En lien avec la transformation du contexte international, plusieurs contributeurs insistent sur deux réalités contemporaines. D’une part, à l’image du Patriot Act voté par le Congrès des États-Unis en octobre 2001, des menaces plus complexes et multiformes peuvent inciter les États à limiter la liberté de leurs citoyens pour des raisons de sécurité. D’autre part, en particulier pour les flux migratoires, il existe souvent un écart important entre la nature objective de la menace et la perception de celle-ci par les gouvernements et dans la population.

Cet ouvrage vise à éclairer le contexte sécuritaire canadien. C’est pourquoi chaque chapitre comprend une discussion de ces questions pour la situation spécifique du Canada, qui est celle d’un pays sûr sur le plan géopolitique, mais très ouvert sur le monde et avec une faible culture de la sécurité.
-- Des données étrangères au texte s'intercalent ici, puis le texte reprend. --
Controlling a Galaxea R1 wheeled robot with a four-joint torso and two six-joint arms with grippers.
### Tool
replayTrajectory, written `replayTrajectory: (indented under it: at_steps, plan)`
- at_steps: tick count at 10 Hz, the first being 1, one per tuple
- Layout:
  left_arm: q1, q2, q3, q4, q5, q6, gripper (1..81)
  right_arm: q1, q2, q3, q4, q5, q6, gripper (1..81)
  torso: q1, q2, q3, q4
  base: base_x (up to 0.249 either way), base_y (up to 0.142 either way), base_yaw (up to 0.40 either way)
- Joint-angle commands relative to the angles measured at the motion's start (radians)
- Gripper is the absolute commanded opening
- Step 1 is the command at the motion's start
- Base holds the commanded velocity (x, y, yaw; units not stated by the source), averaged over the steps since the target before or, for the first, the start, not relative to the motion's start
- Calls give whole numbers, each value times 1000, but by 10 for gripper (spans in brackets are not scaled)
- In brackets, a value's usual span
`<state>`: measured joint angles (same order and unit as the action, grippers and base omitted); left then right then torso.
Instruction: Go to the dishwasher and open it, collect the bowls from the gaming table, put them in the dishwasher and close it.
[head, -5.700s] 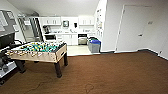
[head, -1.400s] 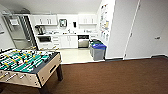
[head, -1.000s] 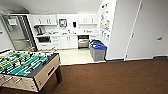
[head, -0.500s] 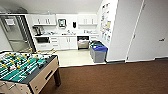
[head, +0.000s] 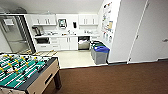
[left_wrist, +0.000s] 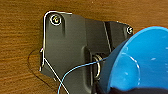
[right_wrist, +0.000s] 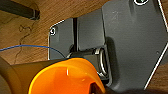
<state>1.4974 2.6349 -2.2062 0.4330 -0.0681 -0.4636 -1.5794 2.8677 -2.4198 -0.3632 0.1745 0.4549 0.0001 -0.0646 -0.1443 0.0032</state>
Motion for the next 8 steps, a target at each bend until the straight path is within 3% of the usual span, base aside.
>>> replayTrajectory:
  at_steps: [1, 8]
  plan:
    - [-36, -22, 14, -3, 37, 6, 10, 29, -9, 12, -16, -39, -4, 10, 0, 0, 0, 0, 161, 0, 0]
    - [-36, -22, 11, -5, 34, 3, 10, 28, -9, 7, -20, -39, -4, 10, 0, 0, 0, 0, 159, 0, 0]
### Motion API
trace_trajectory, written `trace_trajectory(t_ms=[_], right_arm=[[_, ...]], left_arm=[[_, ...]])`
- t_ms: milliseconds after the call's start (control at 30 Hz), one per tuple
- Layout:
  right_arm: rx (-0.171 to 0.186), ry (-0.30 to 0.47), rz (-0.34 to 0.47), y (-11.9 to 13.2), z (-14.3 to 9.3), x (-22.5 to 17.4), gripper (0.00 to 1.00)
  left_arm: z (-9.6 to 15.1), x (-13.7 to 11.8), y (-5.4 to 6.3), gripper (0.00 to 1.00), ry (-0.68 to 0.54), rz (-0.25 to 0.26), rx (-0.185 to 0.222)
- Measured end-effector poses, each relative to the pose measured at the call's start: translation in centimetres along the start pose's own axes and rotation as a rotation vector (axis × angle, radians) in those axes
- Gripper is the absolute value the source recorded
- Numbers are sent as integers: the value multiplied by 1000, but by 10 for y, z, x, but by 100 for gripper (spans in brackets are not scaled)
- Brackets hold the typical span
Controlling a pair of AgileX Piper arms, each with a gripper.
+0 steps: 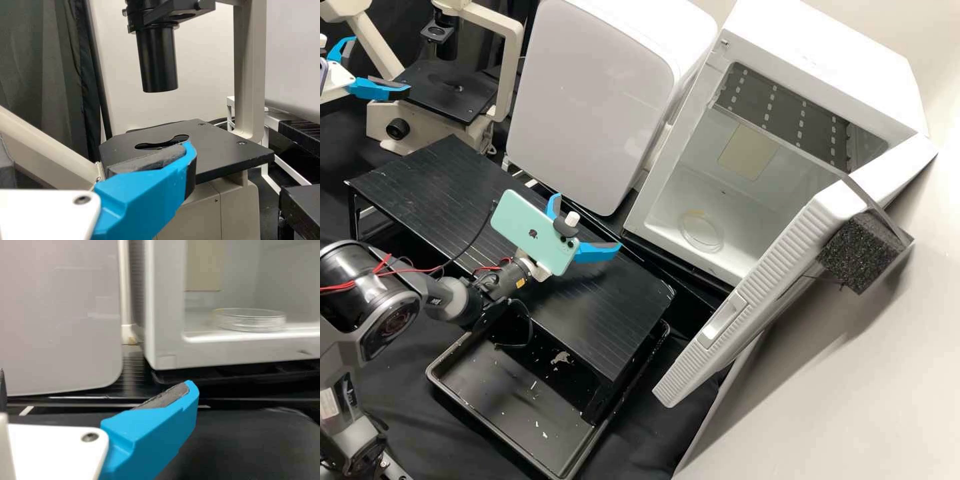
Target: Close the incubator door
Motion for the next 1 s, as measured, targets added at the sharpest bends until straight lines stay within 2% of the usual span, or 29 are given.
trace_trajectory(t_ms=[200,367,467,533,633,800,900,1000], right_arm=[[5,19,118,15,3,-48,100],[-44,55,277,35,-2,-99,100],[-64,26,395,50,6,-121,100],[-56,-4,464,60,14,-132,100],[-46,-46,515,72,26,-141,100],[10,-132,610,98,47,-149,100],[26,-173,642,111,58,-144,100],[39,-203,636,117,68,-136,100]], left_arm=[[0,0,0,100,0,0,0],[0,0,0,100,0,0,0],[0,0,0,100,0,0,0],[0,0,0,100,0,0,0],[0,0,0,100,0,0,0],[0,0,0,100,0,0,0],[0,0,0,100,0,0,0],[0,0,0,100,0,0,0]])
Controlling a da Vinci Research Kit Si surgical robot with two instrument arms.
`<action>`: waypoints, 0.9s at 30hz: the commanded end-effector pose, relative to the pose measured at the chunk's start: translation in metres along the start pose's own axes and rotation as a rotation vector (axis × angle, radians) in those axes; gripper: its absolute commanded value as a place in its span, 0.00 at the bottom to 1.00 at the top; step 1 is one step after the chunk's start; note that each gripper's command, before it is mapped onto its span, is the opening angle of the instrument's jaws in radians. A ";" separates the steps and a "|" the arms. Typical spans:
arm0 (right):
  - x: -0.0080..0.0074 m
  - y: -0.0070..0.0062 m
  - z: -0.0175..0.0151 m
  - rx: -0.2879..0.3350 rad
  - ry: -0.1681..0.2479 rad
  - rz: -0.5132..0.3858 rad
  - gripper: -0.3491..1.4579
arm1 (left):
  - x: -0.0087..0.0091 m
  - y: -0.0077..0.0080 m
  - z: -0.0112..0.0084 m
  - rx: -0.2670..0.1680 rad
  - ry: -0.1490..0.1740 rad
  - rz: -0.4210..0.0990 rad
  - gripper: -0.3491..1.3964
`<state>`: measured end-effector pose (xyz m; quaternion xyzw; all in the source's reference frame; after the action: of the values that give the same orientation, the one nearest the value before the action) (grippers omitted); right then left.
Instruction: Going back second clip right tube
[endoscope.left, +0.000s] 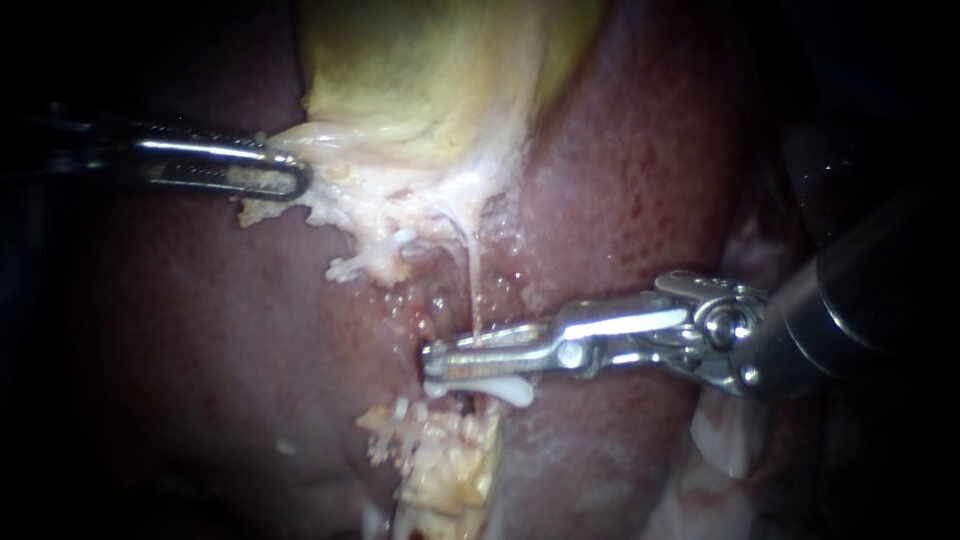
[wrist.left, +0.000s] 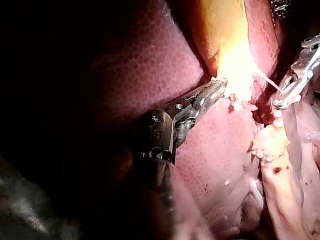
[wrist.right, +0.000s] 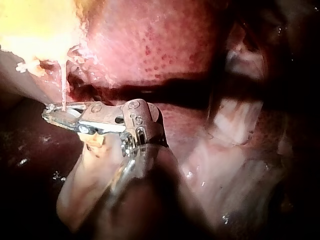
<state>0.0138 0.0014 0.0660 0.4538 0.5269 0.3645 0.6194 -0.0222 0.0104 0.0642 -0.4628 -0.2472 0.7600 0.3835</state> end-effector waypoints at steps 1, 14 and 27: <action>0.0000 0.0000 0.0000 0.002 -0.002 0.000 0.00 | 0.0000 0.0000 0.0000 0.000 0.000 0.000 0.00; -0.0009 0.0008 0.0023 0.040 0.006 -0.087 0.45 | 0.0000 0.0000 0.0000 0.000 0.000 0.000 0.00; -0.0026 0.0052 0.0032 -0.026 0.014 -0.207 0.47 | 0.0000 0.0000 0.0000 0.000 0.000 0.000 0.00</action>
<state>0.0166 0.0002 0.0722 0.3823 0.5701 0.3108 0.6575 -0.0222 0.0103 0.0641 -0.4629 -0.2471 0.7600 0.3835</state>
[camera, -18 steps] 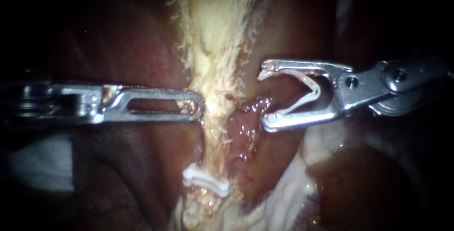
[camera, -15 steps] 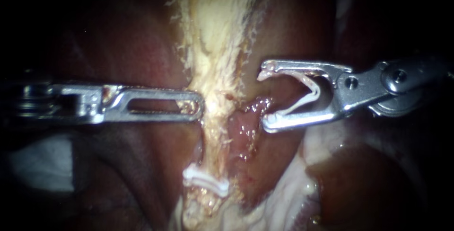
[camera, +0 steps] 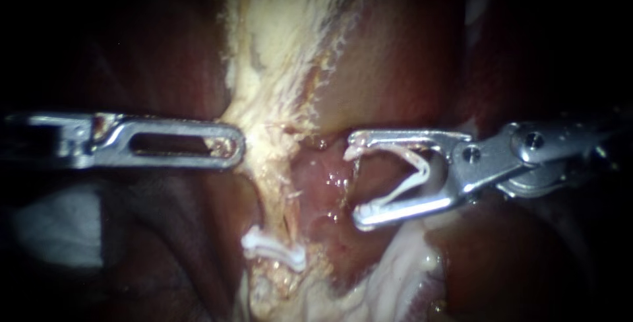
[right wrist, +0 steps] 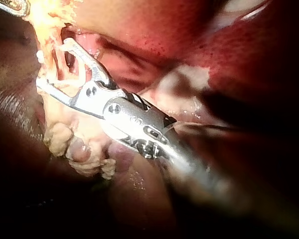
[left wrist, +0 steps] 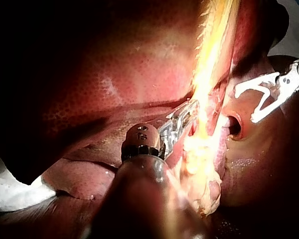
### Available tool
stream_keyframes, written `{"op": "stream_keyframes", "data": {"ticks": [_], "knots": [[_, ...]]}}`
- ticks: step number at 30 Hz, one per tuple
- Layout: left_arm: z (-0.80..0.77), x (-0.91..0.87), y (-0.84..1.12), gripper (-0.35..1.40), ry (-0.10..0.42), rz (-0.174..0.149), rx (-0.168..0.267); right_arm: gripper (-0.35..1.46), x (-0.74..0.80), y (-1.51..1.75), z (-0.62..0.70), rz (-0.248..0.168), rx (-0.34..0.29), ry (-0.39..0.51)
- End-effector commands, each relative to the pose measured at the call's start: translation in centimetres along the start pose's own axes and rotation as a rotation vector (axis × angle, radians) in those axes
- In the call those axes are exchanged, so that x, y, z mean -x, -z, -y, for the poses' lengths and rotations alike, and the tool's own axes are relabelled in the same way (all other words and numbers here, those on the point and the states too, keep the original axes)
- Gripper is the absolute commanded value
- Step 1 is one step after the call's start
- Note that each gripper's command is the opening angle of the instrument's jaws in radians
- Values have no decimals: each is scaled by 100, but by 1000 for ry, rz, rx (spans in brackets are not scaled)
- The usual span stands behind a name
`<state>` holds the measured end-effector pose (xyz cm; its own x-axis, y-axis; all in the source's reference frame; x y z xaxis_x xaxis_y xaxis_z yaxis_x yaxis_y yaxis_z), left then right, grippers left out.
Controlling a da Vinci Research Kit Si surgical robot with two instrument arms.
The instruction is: Clipping third clip left tube
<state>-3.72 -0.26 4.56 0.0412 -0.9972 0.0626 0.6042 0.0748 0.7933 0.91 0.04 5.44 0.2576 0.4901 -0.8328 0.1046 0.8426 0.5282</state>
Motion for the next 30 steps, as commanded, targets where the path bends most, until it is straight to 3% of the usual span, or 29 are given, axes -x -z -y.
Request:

Pour Leuprecht et Hataley, cela induit un manque de préparation et de prospective et donc une grande vulnérabilité de cet État face aux menaces transnationales et frontalières évoquées dans l’ouvrage.

Ce livre doit être pris pour ce qu’il est : une somme de notes succinctes qui dessinent les contours d’une thématique de recherche. De l’aveu des éditeurs, le souci d’un panorama complet a primé la profondeur des analyses. Cet ouvrage s’adresse donc plus à ceux qui désirent entrer dans ce thème de recherche qu’à ceux qui le sillonnent déjà. Finalement, ce livre-programme tient ses promesses en offrant au monde académique – canadien, mais pas uniquement – un agenda de recherche complet et ambitieux pour l’étude des menaces transnationales et de la sécurité frontalière.